(Your instructions):
Exclude any images and output the remaining records exactly.

(Records from a data collection)
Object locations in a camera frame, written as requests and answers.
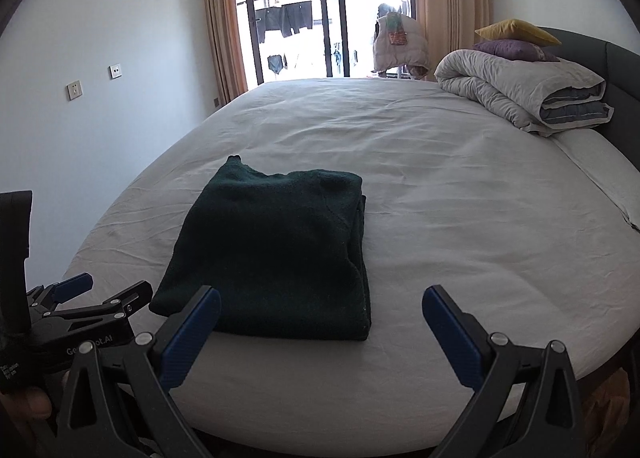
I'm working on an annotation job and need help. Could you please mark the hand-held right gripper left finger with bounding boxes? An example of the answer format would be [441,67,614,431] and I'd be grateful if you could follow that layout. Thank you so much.
[56,285,223,458]

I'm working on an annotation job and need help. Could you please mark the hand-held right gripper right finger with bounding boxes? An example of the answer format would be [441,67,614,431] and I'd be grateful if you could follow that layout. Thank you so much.
[421,284,586,458]

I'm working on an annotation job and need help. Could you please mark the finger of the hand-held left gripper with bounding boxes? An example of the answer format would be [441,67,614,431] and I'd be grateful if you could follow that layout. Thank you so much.
[42,280,153,324]
[27,273,94,309]

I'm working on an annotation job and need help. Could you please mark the dark green sweater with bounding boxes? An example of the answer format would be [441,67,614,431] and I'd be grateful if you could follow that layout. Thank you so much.
[149,154,373,341]

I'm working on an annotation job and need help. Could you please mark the person's left hand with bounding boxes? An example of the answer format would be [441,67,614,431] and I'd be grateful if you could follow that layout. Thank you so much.
[7,370,71,421]

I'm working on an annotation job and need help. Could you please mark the bed with white sheet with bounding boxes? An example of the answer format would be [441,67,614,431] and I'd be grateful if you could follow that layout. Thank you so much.
[60,77,640,444]

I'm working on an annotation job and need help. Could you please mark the white pillow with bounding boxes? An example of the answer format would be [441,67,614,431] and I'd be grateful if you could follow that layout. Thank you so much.
[550,128,640,231]

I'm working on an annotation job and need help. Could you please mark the folded grey duvet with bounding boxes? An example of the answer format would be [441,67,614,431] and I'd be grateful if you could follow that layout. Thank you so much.
[434,49,615,139]

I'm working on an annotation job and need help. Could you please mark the white padded vest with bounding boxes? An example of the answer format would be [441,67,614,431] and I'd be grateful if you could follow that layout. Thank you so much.
[372,13,430,79]

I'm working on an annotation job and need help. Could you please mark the purple pillow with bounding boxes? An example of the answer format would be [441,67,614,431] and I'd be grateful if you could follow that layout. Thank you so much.
[472,39,561,63]

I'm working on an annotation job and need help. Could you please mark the yellow pillow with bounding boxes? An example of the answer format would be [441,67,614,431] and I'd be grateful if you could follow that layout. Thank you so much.
[474,19,562,48]

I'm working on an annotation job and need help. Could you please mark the grey upholstered headboard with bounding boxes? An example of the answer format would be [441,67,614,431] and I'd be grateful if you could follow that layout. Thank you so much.
[535,26,640,149]

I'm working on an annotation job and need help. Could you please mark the dark hanging trousers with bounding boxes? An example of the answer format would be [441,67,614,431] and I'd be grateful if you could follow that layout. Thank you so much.
[255,3,313,44]

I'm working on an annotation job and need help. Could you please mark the black framed glass door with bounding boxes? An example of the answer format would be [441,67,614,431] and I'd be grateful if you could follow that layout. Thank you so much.
[232,0,418,86]

(Answer section):
Object locations in a camera frame, written as requests and answers.
I'm working on an annotation job and need help. Could you please mark the hand-held right gripper left finger with bounding boxes? An example of the answer format would be [441,67,614,431] and I'd be grateful if you could follow that layout. Thank you so much.
[56,285,223,458]

I'm working on an annotation job and need help. Could you please mark the hand-held right gripper right finger with bounding boxes? An example of the answer format would be [441,67,614,431] and I'd be grateful if you could follow that layout. Thank you so much.
[421,284,586,458]

I'm working on an annotation job and need help. Could you please mark the finger of the hand-held left gripper with bounding boxes? An example of the answer format would be [441,67,614,431] and I'd be grateful if you could follow that layout. Thank you so much.
[42,280,153,324]
[27,273,94,309]

I'm working on an annotation job and need help. Could you please mark the dark green sweater with bounding boxes? An example of the answer format would be [441,67,614,431] and I'd be grateful if you could follow that layout. Thank you so much.
[149,154,373,341]

I'm working on an annotation job and need help. Could you please mark the person's left hand with bounding boxes? An example of the answer format would be [441,67,614,431] and I'd be grateful if you could follow that layout. Thank you so much.
[7,370,71,421]

I'm working on an annotation job and need help. Could you please mark the bed with white sheet with bounding boxes? An example of the answer format would be [441,67,614,431] and I'd be grateful if you could follow that layout. Thank you so much.
[60,77,640,444]

I'm working on an annotation job and need help. Could you please mark the white pillow with bounding boxes? An example of the answer format would be [441,67,614,431] and I'd be grateful if you could follow that layout. Thank you so much.
[550,128,640,231]

I'm working on an annotation job and need help. Could you please mark the folded grey duvet with bounding boxes? An example of the answer format would be [441,67,614,431] and I'd be grateful if you could follow that layout. Thank you so much.
[434,49,615,139]

I'm working on an annotation job and need help. Could you please mark the white padded vest with bounding boxes? An example of the answer format would be [441,67,614,431] and I'd be grateful if you could follow that layout. Thank you so much.
[372,13,430,79]

I'm working on an annotation job and need help. Could you please mark the purple pillow with bounding boxes? An example of the answer format would be [441,67,614,431] and I'd be grateful if you could follow that layout. Thank you so much.
[472,39,561,63]

I'm working on an annotation job and need help. Could you please mark the yellow pillow with bounding boxes? An example of the answer format would be [441,67,614,431] and I'd be grateful if you could follow that layout. Thank you so much.
[474,19,562,48]

I'm working on an annotation job and need help. Could you please mark the grey upholstered headboard with bounding boxes? An example of the answer format would be [441,67,614,431] and I'd be grateful if you could follow that layout. Thank you so much.
[535,26,640,149]

I'm working on an annotation job and need help. Could you please mark the dark hanging trousers with bounding boxes? An example of the answer format would be [441,67,614,431] and I'd be grateful if you could follow that layout. Thank you so much.
[255,3,313,44]

I'm working on an annotation job and need help. Could you please mark the black framed glass door with bounding boxes? An example of the answer format would be [441,67,614,431] and I'd be grateful if you could follow that layout. Thank you so much.
[232,0,418,86]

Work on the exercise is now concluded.